At today’s hearing, a bill establishing a council on the state’s “creative economy” received the full-throated endorsement of O’Connell, along with the Massachusetts Cultural Council, the Massachusetts School of Art, and other groups who consider themselves part of the “creative economy.”

The bill sets up a 23-member “Creative Economy Council” within the Housing and Economic Development secretariat, charged with coming up with statewide strategies for developing the creative economy.  The bill will likely come out of committee next week, along with 10 to 12 other bills, Bosley said.

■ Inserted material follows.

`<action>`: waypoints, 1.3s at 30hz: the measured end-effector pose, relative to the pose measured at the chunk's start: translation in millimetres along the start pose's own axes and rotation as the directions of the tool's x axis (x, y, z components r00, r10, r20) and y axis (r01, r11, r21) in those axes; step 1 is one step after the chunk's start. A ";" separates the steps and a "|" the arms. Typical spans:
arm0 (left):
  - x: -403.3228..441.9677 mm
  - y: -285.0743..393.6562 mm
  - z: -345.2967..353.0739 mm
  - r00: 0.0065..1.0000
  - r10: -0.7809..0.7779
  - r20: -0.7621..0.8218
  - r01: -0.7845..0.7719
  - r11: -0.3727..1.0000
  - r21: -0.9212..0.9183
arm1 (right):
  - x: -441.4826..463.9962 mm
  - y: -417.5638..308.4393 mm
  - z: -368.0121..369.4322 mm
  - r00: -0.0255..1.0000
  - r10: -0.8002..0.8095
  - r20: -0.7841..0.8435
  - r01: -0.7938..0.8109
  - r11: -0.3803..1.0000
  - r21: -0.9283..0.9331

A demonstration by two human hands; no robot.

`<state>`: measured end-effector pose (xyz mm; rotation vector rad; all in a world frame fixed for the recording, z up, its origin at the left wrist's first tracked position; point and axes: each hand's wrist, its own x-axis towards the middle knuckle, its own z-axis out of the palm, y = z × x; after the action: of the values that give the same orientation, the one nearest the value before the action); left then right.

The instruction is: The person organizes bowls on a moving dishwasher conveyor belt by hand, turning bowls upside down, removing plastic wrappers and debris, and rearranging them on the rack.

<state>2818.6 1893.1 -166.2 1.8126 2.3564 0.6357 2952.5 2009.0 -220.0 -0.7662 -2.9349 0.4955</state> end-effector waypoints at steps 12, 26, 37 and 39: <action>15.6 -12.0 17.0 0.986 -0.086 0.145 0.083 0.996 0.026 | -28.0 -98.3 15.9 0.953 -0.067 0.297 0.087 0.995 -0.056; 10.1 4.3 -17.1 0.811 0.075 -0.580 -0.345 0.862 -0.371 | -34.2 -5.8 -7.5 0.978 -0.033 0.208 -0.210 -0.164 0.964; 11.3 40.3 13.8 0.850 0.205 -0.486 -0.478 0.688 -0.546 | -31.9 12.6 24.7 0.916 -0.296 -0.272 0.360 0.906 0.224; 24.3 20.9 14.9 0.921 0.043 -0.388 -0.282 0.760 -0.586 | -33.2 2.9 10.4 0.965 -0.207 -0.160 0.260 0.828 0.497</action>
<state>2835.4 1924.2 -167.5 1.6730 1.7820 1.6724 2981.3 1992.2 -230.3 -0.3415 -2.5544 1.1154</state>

“It’s a council, but I think it’s important that they have a say and that they make recommendations to economic affairs,” Bosley said. “We’re all interested to see what this portion of the economy is looking for in economic assistance and what they can bring to the table. We’re all working in the same direction.” 

DiMasi, skeptical of Patrick’s casino plan, last week emphasized the need to focus on ways to help grow existing industries.  DiMasi has been an active supporter of so-called cultural economy initiatives, including two rounds of tax incentives approved to help attract more film industry business to Massachusetts.